• [Exercise objective]:
Look through the lines below, find those with the word "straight", and copy them.

────────────────────────────────────────

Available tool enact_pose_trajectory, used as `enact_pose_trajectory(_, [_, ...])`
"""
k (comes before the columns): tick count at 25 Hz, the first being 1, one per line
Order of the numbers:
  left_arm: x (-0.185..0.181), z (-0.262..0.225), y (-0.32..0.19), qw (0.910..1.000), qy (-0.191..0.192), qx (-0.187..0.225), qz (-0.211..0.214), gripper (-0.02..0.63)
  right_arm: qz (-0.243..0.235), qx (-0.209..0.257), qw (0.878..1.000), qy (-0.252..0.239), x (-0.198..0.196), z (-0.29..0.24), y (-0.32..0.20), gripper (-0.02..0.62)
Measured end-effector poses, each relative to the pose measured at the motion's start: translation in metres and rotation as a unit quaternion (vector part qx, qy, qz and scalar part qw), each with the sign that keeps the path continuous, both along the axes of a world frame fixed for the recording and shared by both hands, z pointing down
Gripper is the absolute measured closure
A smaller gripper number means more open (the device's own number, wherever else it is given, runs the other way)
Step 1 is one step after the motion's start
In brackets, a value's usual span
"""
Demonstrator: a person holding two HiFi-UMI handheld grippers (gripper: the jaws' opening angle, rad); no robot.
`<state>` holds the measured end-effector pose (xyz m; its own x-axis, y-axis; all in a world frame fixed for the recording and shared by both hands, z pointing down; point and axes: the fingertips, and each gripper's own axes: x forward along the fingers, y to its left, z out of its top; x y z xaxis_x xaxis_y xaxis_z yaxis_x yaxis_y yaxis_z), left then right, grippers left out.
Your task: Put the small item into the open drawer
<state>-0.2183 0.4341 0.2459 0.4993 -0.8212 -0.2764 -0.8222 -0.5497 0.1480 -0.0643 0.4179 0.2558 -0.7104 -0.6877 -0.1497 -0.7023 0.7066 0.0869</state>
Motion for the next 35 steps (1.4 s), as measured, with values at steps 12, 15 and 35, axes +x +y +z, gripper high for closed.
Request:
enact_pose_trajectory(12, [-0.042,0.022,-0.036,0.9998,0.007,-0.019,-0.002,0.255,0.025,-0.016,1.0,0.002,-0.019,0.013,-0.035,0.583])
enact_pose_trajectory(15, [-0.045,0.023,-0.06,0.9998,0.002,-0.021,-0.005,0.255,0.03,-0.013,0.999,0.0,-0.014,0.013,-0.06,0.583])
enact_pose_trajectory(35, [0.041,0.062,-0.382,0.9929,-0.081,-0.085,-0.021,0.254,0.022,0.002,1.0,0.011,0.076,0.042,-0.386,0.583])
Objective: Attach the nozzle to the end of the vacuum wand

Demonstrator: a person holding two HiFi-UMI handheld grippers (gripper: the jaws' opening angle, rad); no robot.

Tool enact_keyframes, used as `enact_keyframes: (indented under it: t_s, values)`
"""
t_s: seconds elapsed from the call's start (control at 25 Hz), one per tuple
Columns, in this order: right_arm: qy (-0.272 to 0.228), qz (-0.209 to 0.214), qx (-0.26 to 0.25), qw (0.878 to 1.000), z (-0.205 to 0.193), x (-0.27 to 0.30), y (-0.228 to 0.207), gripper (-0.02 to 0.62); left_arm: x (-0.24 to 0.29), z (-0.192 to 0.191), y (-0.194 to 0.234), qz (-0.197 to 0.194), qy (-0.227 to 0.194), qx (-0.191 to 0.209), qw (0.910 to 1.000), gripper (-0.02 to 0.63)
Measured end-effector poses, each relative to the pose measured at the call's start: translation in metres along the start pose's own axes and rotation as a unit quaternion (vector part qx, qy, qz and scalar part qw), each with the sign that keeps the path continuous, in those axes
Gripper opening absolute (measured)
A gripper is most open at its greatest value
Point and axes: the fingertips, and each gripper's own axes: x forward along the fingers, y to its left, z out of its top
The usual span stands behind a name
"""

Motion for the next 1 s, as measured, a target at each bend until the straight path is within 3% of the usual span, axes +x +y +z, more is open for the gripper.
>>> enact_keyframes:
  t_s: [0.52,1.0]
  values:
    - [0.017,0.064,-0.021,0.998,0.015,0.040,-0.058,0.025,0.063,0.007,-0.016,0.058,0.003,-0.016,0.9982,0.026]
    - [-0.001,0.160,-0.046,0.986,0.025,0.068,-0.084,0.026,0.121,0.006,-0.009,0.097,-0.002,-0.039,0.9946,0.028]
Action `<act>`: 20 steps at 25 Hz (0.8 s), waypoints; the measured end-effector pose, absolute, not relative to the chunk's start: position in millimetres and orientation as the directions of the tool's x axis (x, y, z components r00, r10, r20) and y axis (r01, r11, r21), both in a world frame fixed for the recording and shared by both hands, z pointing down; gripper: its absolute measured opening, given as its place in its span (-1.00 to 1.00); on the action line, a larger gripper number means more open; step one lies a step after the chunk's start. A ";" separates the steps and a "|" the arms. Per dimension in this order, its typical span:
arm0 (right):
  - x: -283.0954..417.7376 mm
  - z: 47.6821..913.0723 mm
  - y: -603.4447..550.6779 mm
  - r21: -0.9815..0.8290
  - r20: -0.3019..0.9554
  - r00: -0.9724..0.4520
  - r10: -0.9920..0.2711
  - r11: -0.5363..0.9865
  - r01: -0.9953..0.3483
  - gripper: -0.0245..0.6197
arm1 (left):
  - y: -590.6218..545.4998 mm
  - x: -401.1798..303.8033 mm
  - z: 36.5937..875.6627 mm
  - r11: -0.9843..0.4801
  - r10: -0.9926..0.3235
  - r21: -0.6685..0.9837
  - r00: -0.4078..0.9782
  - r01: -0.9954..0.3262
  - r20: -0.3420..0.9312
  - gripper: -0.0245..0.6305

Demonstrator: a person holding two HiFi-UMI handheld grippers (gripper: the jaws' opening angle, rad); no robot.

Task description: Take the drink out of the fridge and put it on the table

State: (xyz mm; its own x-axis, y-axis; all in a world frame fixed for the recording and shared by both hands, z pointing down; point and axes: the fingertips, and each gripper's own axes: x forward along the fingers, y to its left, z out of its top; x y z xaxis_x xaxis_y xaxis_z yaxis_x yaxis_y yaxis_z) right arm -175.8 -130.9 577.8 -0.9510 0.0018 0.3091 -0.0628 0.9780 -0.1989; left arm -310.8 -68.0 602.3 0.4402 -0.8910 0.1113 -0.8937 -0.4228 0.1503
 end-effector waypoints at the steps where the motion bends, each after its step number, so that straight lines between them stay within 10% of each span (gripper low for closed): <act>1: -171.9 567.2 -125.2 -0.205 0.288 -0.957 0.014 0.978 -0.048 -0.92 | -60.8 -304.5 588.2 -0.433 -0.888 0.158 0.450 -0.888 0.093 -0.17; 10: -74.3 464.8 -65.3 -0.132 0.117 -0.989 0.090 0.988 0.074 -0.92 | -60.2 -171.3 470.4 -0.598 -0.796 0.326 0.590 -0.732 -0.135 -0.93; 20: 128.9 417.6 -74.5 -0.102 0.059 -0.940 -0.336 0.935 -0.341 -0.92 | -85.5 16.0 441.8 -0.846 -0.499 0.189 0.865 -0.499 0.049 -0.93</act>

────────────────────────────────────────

• [Solved problem]:
Motion for the next 1 s, as measured, a target at each bend until the straight path is within 3% of the usual span, axes +x +y +z, more is open for the gripper.
 end-effector waypoints at the steps where the motion bends, each after its step number, so that straight lines between them stay within 10% of each span (gripper low for closed): <act>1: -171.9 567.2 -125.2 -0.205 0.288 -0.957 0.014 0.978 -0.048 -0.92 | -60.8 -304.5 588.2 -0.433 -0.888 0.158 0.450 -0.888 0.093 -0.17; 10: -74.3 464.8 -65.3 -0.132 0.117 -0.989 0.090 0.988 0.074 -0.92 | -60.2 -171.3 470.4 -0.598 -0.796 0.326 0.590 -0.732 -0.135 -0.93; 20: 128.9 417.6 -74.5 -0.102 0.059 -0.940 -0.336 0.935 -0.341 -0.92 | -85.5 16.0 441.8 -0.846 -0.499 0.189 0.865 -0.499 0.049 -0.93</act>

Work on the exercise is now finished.